··· Provided information ···
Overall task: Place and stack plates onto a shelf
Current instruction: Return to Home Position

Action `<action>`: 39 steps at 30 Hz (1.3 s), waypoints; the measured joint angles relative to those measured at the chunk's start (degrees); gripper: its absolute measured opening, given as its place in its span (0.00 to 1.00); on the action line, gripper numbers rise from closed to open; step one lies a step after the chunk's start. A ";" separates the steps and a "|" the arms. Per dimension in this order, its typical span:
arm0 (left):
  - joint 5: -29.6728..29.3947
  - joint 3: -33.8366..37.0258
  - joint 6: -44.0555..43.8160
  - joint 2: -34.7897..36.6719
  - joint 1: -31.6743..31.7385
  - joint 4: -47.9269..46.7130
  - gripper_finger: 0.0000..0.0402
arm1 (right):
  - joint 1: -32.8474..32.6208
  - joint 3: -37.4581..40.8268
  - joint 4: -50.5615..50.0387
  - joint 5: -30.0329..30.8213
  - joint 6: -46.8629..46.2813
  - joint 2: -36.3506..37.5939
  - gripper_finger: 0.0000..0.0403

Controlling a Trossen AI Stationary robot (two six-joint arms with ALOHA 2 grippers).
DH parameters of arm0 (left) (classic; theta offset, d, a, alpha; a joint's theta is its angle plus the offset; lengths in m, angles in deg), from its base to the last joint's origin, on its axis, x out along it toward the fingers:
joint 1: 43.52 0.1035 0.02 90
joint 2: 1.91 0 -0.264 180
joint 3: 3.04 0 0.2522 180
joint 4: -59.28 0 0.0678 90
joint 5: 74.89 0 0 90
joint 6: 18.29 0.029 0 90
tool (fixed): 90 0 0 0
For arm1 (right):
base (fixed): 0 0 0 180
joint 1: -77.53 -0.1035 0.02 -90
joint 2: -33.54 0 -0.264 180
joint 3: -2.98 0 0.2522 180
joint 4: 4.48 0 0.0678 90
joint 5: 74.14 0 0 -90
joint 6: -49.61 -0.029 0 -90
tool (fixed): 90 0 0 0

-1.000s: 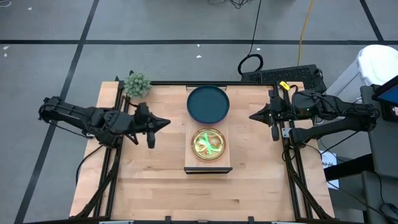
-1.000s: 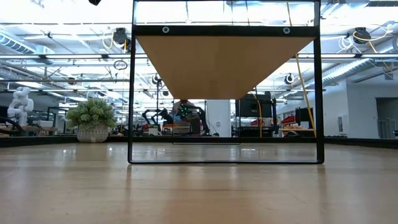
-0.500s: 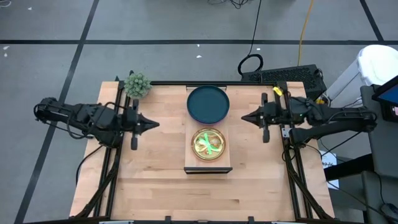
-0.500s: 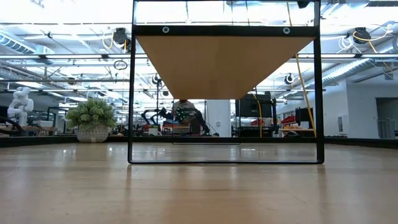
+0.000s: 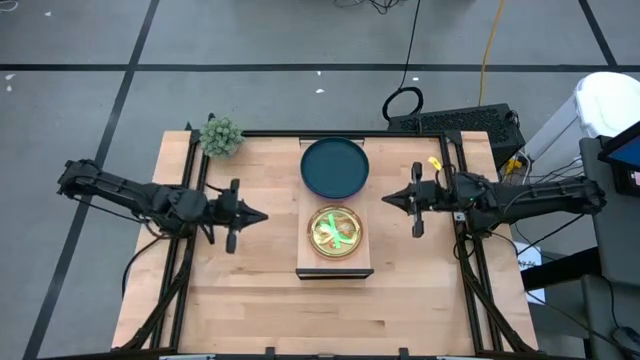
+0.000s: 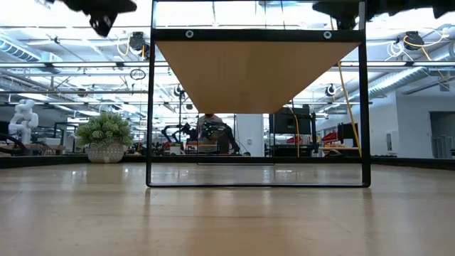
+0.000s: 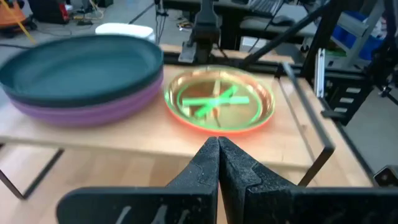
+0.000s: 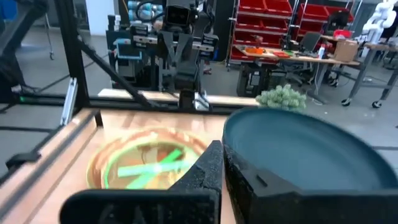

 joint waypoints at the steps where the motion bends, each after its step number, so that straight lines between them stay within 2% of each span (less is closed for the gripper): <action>1: 0.00 1.40 -0.11 0.00 0.00 1.19 0.01 | 0.00 1.37 0.85 -0.01 0.07 0.23 0.00; 6: 0.23 7.44 -1.02 -0.01 0.00 6.11 0.01 | 0.00 8.43 7.71 -0.36 -1.35 1.31 0.00; 12: 3.35 11.81 0.78 0.41 0.00 8.35 0.01 | -0.02 18.28 19.67 -1.78 -1.44 2.05 0.00; 22: 4.07 18.42 1.01 8.85 -0.13 10.73 0.01 | -0.02 29.91 36.07 -1.77 -2.61 2.08 0.00; 30: 4.13 23.70 1.49 17.85 -0.13 10.61 0.01 | -0.02 30.79 33.23 -1.80 -2.93 2.05 0.00; 34: 6.05 26.61 0.65 22.20 -0.11 10.69 0.01 | -0.02 30.85 32.39 -1.81 -2.97 2.09 0.00; 39: 6.08 30.49 1.40 27.21 -0.11 14.51 0.01 | -0.02 30.91 31.69 -1.85 -3.17 2.07 0.00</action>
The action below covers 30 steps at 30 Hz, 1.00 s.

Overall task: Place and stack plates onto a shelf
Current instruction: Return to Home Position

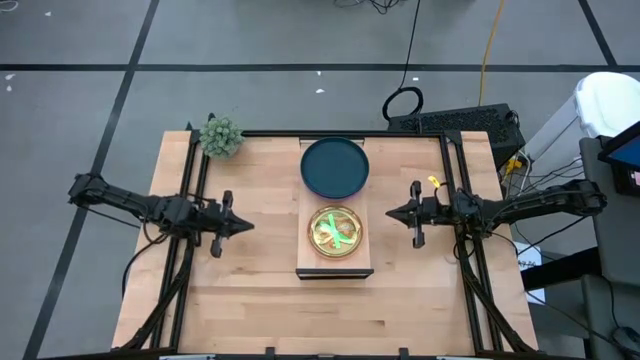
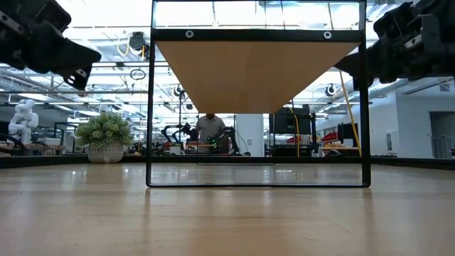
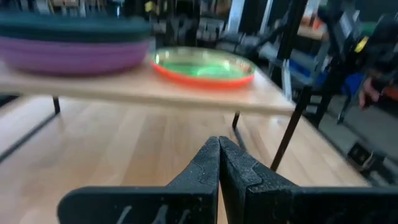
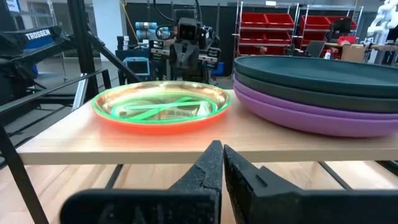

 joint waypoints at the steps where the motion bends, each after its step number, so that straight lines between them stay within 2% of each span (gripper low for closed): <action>1: 0.00 0.91 0.22 0.83 0.00 1.75 0.01 | 0.00 0.02 -0.21 0.00 0.00 0.01 0.00; 4: 0.02 3.98 0.61 2.85 0.16 6.37 0.01 | 0.00 0.05 -1.11 -0.06 -0.02 0.00 0.00; 14: 3.13 4.11 3.21 4.31 3.71 -0.24 0.01 | 0.00 0.07 -2.88 -0.02 -0.26 0.68 0.00; 22: 7.04 4.11 4.02 9.98 8.42 -2.37 0.01 | 0.02 0.09 -5.63 -1.65 -0.19 5.52 0.00; 30: 7.17 4.07 4.74 14.85 10.46 -3.70 0.01 | 0.02 0.09 -16.62 -1.11 -2.10 11.72 0.00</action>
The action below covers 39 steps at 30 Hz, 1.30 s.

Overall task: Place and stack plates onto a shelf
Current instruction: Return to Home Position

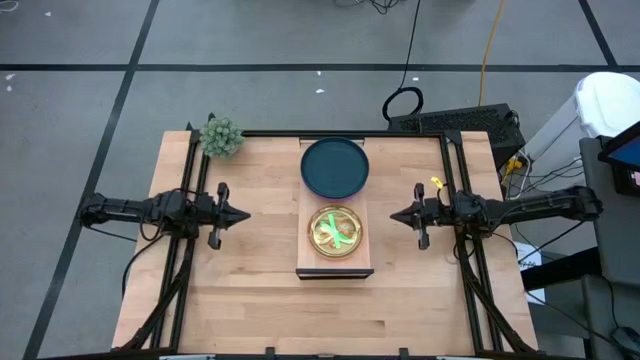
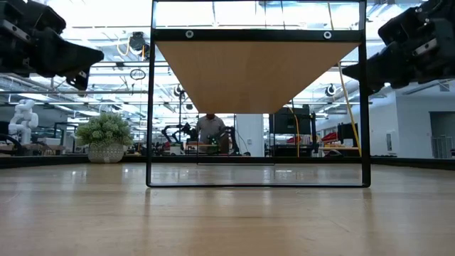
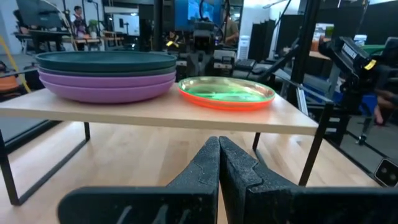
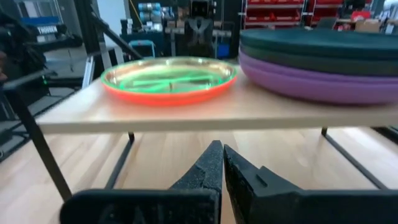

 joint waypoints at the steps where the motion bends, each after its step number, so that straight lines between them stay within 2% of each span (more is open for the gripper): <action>1: 0.01 0.00 0.02 0.23 0.08 -0.03 0.01 | 0.00 0.00 -1.12 -0.01 0.09 0.53 0.00; 8: 0.01 0.00 -0.02 0.40 0.10 -0.13 0.01 | 0.00 0.00 -7.61 -0.19 0.37 4.50 0.00; 11: 0.01 0.00 -0.19 0.40 0.09 -0.17 0.01 | 0.00 0.00 -8.03 -3.46 1.55 6.72 0.00; 17: -0.01 -0.02 -0.19 0.40 0.09 -0.24 0.01 | -0.02 0.00 -15.78 -5.93 1.12 12.91 0.00; 21: 0.00 -0.02 -0.20 0.40 0.09 -0.26 0.01 | -0.01 0.00 -17.16 -1.44 2.16 17.52 0.00; 27: 0.14 -0.02 -0.02 0.40 0.09 -0.33 0.01 | 0.04 0.00 -19.18 1.20 6.91 24.62 0.00; 30: 0.32 -0.04 -0.04 0.39 0.09 -0.47 0.01 | 0.09 0.00 -19.28 1.19 8.08 25.16 0.00; 35: 0.45 -0.07 -0.16 0.38 0.09 -0.84 0.01 | 0.09 0.00 -20.35 -3.15 7.36 25.07 0.00; 39: 0.51 -0.07 -0.22 0.38 0.09 -0.94 0.01 | 0.09 0.00 -20.27 -4.37 6.65 25.09 0.00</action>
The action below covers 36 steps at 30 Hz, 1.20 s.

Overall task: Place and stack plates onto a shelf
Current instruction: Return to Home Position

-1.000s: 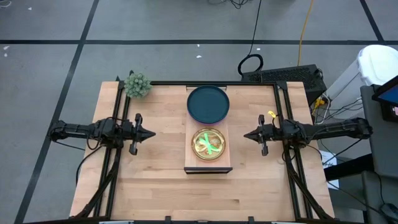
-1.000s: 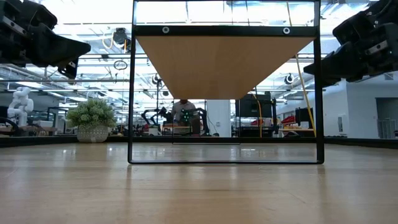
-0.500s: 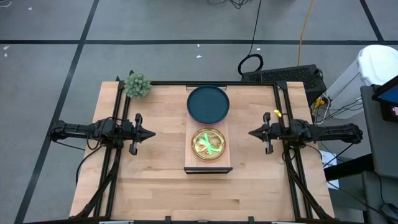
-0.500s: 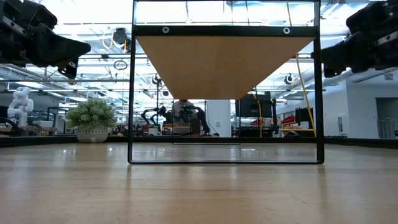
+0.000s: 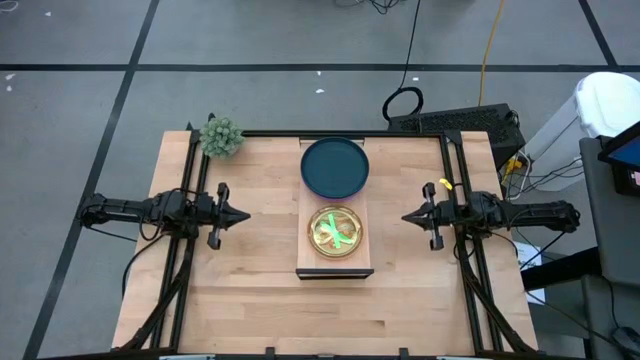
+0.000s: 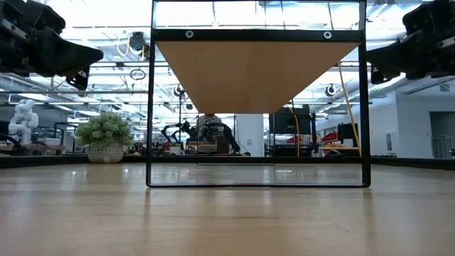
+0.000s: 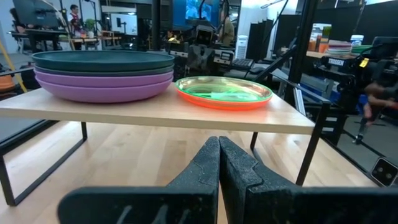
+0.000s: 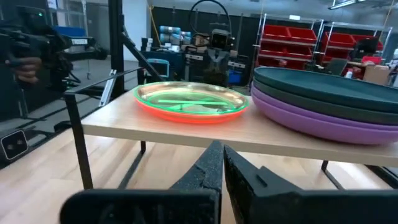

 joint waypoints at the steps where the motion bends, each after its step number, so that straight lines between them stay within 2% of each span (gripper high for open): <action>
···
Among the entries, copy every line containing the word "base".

▸ **Response area**
DH parameters of arm0 (left) (classic; theta offset, d, a, alpha; a joint's theta is its angle plus the offset; lengths in m, angles in deg), from its base to the last joint's origin, on its axis, x out along it toward the fingers:
base (fixed): 0 0 0 180

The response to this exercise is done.